Dès que la détention dépasse vingt ans, on pourrait suggérer un taux de 20 %Une formule réduisant le risque a été trouvée par les Américains chez qui les employés investissent dans les actions de leur entreprise mais aussi dans un fond diversifié, sachant que la part consacrée aux actions de l’entreprise ne peut pas excéder 50% du total.
Autre approche, dans le cas des entreprises cotées, on peut abonder les sommes investies par le salarié et proposer une décote sur l’action. Si chaque euro investi est doublé par abondement et si l’action peut être achetée 25% sous le cours, 1 euro en produit 2,5: on peut dire que le risque est couvert. Une bonne raison pour laquelle ces deux dispositifs doivent être maintenus.
On a en France une longue expérience de l’actionnariat salarié qui fonctionne depuis une cinquantaine d’années dans de grandes entreprises cotées (50 milliards investis). Il est démontré que les entreprises à fort actionnariat salarié sont plus rentables que les autres!
Là où le bât blesse, c’est dans les PME où il est faible (1,5 milliard). Il monte néanmoins rapidement grâce aux entreprises de Private Equity qui associent de plus en plus, le personnel au capital dans leurs opérations à la fois car c’est juste mais aussi parce qu’ils ont bien vu la motivation du personnel que cette politique d’association provoquait.

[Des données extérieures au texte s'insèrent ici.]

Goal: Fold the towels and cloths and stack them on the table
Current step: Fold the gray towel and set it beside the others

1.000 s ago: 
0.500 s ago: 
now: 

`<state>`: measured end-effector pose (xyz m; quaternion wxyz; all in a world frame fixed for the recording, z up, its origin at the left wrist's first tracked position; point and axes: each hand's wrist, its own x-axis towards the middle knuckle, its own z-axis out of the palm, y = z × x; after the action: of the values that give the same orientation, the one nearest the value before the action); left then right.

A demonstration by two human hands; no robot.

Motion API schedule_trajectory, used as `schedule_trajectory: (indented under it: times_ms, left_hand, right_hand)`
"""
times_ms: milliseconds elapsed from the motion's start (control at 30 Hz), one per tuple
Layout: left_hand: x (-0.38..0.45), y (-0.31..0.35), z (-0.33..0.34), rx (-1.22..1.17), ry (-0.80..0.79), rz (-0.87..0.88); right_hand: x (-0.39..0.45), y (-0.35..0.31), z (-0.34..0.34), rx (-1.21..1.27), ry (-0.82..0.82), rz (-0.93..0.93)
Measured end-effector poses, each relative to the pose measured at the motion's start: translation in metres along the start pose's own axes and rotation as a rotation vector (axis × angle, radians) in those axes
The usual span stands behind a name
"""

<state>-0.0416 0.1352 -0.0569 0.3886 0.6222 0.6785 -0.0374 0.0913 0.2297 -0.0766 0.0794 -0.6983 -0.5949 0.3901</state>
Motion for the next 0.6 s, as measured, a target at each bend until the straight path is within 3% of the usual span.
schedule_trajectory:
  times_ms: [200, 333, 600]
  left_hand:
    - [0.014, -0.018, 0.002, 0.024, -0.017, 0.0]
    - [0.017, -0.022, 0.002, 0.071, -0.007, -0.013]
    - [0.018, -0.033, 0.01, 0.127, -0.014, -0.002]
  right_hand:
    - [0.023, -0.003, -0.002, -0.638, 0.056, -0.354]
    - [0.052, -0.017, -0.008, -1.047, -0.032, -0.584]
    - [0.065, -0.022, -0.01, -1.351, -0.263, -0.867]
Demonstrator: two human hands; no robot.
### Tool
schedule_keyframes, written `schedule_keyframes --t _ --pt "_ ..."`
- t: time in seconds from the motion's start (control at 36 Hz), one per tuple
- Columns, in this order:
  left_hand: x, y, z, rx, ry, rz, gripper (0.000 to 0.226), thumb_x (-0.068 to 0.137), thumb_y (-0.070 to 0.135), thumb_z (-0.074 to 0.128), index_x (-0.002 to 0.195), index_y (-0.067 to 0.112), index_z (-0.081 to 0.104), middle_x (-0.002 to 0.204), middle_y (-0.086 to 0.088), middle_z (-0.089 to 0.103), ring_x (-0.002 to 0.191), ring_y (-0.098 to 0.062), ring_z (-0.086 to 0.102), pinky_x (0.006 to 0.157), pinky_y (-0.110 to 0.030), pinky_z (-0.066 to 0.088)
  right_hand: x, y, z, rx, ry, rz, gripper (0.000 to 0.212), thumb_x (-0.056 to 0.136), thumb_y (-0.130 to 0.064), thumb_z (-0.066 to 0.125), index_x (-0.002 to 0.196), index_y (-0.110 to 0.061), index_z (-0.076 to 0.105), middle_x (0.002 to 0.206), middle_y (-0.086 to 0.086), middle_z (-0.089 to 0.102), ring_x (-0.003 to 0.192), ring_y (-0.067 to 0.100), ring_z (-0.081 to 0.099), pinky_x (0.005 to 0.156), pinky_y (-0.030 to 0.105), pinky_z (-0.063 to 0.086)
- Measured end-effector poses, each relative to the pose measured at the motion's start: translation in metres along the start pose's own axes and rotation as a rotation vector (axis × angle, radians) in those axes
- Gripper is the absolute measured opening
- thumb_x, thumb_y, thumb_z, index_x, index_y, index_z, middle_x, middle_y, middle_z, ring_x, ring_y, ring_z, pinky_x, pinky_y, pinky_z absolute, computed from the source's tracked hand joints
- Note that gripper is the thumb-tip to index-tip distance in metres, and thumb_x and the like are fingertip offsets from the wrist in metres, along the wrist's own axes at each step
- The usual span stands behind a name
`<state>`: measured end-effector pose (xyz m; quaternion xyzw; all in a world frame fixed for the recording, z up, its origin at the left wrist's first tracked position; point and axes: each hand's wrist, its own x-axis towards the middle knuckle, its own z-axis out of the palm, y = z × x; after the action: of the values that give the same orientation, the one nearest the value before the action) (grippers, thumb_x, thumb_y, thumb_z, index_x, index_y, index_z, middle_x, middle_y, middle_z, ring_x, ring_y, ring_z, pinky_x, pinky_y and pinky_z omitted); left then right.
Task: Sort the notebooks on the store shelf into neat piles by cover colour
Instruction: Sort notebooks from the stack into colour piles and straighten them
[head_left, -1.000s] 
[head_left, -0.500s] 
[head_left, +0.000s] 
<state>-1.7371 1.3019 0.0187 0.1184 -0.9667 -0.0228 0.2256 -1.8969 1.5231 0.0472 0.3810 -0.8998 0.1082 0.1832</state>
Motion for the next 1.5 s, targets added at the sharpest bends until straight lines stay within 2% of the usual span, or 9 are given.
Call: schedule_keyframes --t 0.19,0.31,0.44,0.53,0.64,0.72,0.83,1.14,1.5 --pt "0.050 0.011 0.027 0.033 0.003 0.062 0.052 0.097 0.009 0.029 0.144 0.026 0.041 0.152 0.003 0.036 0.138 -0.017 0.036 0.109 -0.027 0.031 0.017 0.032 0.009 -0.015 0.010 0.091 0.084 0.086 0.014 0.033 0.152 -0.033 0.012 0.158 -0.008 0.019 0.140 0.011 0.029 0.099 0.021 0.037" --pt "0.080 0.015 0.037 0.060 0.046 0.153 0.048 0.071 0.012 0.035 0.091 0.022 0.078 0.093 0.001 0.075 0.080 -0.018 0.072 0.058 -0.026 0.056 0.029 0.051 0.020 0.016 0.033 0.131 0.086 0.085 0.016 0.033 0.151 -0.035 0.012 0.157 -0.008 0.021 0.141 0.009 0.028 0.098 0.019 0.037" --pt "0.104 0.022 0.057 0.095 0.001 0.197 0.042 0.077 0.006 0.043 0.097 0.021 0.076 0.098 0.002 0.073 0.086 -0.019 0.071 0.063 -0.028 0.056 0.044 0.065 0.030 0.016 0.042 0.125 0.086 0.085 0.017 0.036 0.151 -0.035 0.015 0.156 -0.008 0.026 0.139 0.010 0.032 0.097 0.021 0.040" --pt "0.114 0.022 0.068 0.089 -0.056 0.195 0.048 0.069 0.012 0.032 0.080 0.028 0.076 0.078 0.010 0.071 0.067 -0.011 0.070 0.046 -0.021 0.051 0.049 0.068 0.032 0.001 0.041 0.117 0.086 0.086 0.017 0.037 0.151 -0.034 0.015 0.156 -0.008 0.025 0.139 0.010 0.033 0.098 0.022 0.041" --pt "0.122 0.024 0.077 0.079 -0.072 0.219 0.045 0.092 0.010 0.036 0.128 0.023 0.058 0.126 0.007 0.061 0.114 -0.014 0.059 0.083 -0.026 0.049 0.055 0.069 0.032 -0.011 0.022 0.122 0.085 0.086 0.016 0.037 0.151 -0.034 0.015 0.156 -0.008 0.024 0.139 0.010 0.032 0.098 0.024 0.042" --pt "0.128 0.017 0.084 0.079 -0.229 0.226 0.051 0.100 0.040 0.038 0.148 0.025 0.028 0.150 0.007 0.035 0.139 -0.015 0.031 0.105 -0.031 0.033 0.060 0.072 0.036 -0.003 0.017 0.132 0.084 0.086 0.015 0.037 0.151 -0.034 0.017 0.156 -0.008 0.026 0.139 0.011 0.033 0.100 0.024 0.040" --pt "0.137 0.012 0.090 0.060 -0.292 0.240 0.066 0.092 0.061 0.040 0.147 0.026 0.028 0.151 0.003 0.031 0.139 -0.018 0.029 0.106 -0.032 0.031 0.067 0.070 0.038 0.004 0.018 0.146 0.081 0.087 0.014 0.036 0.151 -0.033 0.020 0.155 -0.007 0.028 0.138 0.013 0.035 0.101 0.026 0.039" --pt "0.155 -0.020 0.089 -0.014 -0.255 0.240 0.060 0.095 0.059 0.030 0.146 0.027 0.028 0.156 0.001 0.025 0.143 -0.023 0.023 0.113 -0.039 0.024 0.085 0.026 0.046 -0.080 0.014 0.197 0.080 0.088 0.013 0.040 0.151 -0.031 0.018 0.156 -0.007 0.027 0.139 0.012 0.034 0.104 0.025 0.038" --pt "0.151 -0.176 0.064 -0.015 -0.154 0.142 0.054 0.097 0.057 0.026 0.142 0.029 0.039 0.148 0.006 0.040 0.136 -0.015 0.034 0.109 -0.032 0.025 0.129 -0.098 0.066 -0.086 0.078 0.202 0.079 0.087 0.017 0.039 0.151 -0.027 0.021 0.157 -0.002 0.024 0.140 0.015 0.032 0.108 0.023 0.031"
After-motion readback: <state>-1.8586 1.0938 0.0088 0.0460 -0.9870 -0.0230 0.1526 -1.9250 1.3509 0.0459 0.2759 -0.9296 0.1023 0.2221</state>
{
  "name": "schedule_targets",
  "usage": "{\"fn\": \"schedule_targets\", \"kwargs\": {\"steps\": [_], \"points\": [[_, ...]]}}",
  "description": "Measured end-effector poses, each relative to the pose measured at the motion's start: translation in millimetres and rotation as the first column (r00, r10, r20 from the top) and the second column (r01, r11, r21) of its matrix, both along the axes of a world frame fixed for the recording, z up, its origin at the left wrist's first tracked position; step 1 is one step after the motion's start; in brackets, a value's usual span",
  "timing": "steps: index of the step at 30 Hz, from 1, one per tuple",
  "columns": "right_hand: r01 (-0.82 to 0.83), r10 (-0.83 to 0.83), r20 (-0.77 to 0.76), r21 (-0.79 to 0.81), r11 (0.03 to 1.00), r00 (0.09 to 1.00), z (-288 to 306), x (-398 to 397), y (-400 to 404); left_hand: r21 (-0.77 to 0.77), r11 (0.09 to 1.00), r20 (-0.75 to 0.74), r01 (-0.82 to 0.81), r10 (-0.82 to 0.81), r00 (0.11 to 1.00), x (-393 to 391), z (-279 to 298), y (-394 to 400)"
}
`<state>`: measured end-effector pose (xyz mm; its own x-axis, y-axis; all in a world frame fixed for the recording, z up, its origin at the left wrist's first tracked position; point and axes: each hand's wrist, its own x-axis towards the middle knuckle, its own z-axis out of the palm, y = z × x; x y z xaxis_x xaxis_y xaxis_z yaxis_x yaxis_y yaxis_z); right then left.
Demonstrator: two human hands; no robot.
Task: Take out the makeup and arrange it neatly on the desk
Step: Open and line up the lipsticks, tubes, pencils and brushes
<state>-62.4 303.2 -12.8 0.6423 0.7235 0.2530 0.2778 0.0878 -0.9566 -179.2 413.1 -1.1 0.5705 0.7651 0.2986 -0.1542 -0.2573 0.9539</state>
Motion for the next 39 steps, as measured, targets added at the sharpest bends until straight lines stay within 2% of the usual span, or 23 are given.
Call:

Pour prendre conscience de la fécondité de l’idée de l’actionnariat salarié, il faut faire soi-même le calcul avec un tableur. Le capital moyen d’un ménage est en France de 280.000 euros. Le revenu moyen mensuel du même ménage est de 2 340 euros, soit 28.000 euros annuels. Si on épargne 7% de son salaire chaque année, sous forme d’actionnariat salarié, on aura cumulé après quarante-cinq ans de travail… 280.000 euros. Pour une rentabilité du capital de 4 % (le CAC fait 6 % depuis sa création). Inutile de dire que la retraite dudit ménage aura une tout autre allure, elle peut quasiment doubler!
Au-delà de cette coïncidence, il y a une dimension existentielle dans cette affaire: le collaborateur passe d’un statut de salarié actionnaire à celui d’actionnaire salarié (son investissement dans l’entreprise représentant, à sa retraite, 50 % de ses biens). Sur la longue durée, la relation entre les citoyens et les entreprises peut en être profondément changée.
D’une pierre deux coups
C’est là que le législateur pourrait innover et récompenser ce capital fidèle en baissant très significativement la fiscalité sur la plus-value. Dès que la détention dépasse vingt ans, on pourrait suggérer un taux de 20%. Notre pays pourrait ainsi faire d’une pierre deux coups: il apporterait un levier puissant au financement des retraites et donnerait de la France l’image d’un pays qui récompense le capitalisme patient.
Autre dimension essentielle: la participation à la gouvernance. Si l’ensemble des salariés regroupent leurs actions, ils vont au bout d’un certain temps en avoir suffisamment pour justifier la demande d’un poste au conseil d’administration. Ce poste, accordé au titre de l’actionnariat, permettra au personnel de participer aux décisions, il aura plus de valeur symbolique que ceux qui lui ont déjà été octroyés par la loi… parce qu’il aura été payé. La participation à la gouvernance crée un «affectio societatis».
Il ne faut pas oublier la fonction publique ; une façon simple de le faire est d’élargir le bénéfice de la Préfon, système de retraite, à base de capitalisation, réservé à la haute fonction publique. Celle-ci fonctionne depuis des dizaines d’années et pourrait être offerte à l’ensemble du personnel tout en étant investie majoritairement… dans le CAC 40!
De grands pays ont perçu l’intérêt à associer le personnel au capital des entreprises: les États-Unis, le Canada et l’Angleterre organisent en ce moment des campagnes visant à encourager l’actionnariat salarié. Personne n’a le droit de dire ce qu’aurait fait le général de Gaulle s’il était vivant. Mais plus on étudie le sujet, plus il paraît évident qu’il aurait vu dans son accélération le prolongement naturel des ordonnances de 1967.